Coronary heart disease is the single biggest killer in the UK. The British Heart foundation fact sheet states that nearly 1 in 6 men and 1 in 10 women will die from coronary heart disease with most of these deaths caused by heart attacks.
The risk factors for coronary heart disease include obesity, lack of exercise, high cholesterol and high blood pressure. There are over 40,000 deaths every year from strokes. That is enough people to fill the O2 Arena twice over! The risk factors for stroke include high blood pressure and atherosclerosis or narrowing of the arteries.
The stats are shocking aren’t they? Almost as shocking is that there are really simple ways of reducing your risk of these diseases that you really should know about and, you guessed it, yoga is one of them.
The Heart of the Matter
Your heart beats about 100,000 times every day – that is about 2.5 billion times in the average lifetime. Every beat pumps oxygen-rich blood around our bloodstream and can be felt as our pulse. Most of us will have a resting pulse of between 60 and 100 beats per minute. In a healthy person, a lower pulse rate implies more efficient heart function and a highly trained athlete may have a pulse as low as 40 beats per minute.
Our blood pressure is a measure of the difference in pressure in our blood vessels when the heart is contracting and when it is relaxed. If the blood pressure is too low, particularly when the heart is relaxed, then the oxygen that the blood stream carries does not get to our organs so they cannot work efficiently. If the pressures are too high there is a risk of damage to the more delicate blood vessels, especially in the brain, heart and kidneys. High blood pressure is a major cause of life-changing illness and death in the western world.
Yoga to the Rescue!
But enough of the gloom and doom – where does yoga come in? In my previous article I explored how yoga practices like āsāna, prānāyāma and meditation all stimulate the parasympathetic, or calming, side of our nervous system. This in turn lowers blood pressure and heart rate which reduces our risk of heart disease and stroke. More specifically the medical science has been looking at yoga with some interesting results.
Last year, a team from Erasmus University Medical Centre in Rotterdam reviewed 37 studies including 2768 people and concluded that yoga is ‘as good as aerobics for cutting heart disease risk‘ in terms of reducing BMI, blood pressure and cholesterol. They also found that the yogis and yoginis studied were also shown to be, on average, 2.75kg lighter than those undertaking other forms of exercise. Trimmer and less likely to die young – good results!
Other studies have shown that yoga can also reverse the effects of atherosclerosis, a feature of cardiovascular disease where fatty deposits cause narrowing of the arteries. Reversing atherosclerosis also reduces the risk of heart disease and stroke. It’s good to hear that it isn’t all about prevention and that yoga can cancel out the bad things that may already be happening.
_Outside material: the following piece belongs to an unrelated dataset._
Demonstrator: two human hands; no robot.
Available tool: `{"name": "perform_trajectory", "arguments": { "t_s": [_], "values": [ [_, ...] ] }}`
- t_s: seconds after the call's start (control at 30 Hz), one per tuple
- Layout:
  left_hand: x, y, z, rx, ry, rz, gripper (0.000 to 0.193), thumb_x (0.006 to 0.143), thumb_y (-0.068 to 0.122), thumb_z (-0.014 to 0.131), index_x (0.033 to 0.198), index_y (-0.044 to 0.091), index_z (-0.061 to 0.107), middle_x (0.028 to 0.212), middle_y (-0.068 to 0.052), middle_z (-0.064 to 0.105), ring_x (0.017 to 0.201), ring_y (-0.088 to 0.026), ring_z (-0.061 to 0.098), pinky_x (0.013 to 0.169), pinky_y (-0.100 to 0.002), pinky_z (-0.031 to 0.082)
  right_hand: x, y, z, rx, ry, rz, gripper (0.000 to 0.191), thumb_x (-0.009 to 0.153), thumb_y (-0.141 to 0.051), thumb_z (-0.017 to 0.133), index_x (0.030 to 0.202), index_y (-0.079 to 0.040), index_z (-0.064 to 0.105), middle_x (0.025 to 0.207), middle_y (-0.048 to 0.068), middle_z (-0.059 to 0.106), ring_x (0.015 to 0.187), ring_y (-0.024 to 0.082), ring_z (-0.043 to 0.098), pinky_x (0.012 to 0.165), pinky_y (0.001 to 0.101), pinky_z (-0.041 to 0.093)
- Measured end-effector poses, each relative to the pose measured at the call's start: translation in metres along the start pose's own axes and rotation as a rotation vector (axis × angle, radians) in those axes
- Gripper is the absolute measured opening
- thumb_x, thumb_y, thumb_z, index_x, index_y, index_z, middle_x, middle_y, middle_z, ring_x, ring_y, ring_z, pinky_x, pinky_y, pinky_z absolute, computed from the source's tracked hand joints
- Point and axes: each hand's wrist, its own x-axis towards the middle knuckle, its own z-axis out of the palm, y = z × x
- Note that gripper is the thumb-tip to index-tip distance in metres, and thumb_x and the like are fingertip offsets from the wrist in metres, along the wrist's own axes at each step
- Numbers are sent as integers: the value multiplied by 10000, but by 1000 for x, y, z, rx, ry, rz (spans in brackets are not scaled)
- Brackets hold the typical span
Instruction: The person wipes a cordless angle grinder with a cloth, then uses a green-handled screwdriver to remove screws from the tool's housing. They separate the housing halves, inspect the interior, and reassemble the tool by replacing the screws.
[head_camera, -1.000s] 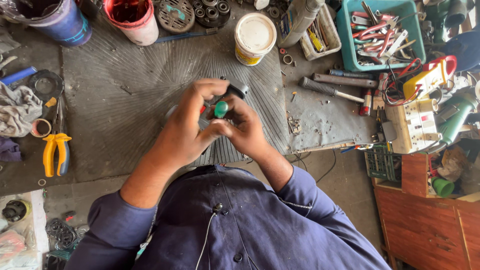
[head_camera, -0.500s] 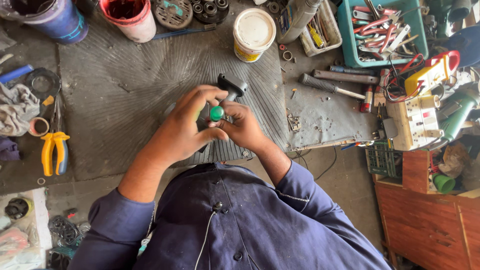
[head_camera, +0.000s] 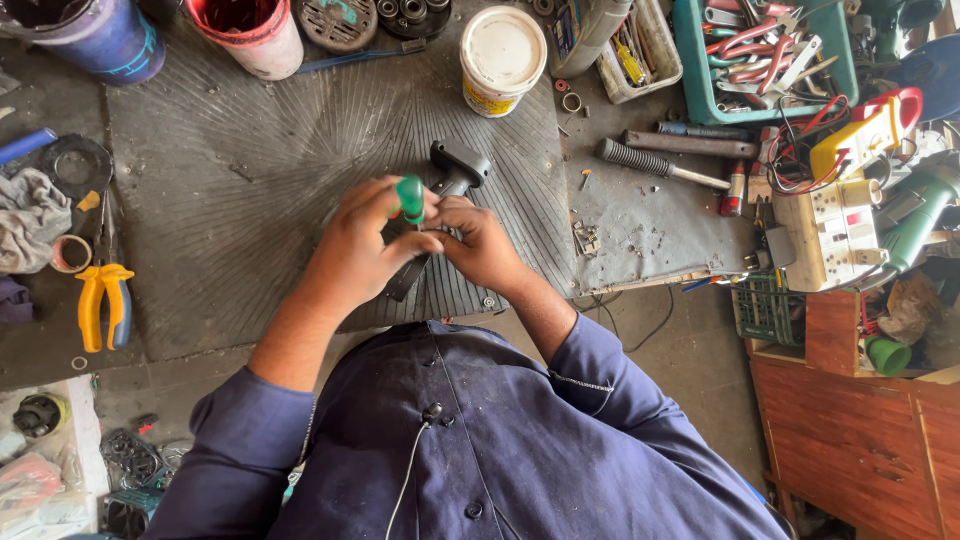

This is all great news for people who don’t like other forms of activity like running and exercise classes. It is even better news if you are unable to undertake those forms of exercise due to injury, illness or disability as yoga can be modified to suit any level of mobility, fitness or age. This means that yoga may be able to help people with these life threatening conditions who would not usually consider exercise.
For The Athletes Amongst Us
Researchers in India, the birthplace of yoga, have also been looking at the effects of yoga practice on endurance. They made Indian Army recruits do 60 minutes yoga six mornings a week for six months, and compared their endurance to a similar group of soldiers who continued to do the traditional physical exercise six mornings a week for the same period. Incredibly, they found that the yoga group had increased their anaerobic capacity, and could work harder without feeling uncomfortable. In other words they found that yoga can increase your endurance and exercise tolerance which explains why many high level sports teams are now incorporating yoga into their routine training schedules.
So, yoga really can help to prevent an early death from heart disease or stroke which is wonderful news for those of us already rolling out or yoga mat and dusting off the meditation cushions on a regular basis. It’s great news if you haven’t tried yoga yet as you are never too old, unfit or infirm to start. It is good news too if you are striving for that personal best in your chosen sport or discipline.
Yoga helps us to be healthier and feel better on so many levels. I am certainly going to keep on rolling out my mat and dusting off my meditation cushion as often as I can and for as long as I can to keep reaping these wonderful health benefits. Why don’t you join me as often as you can so we can all look forward to a healthy, happy and long yoga-filled life! Namaste.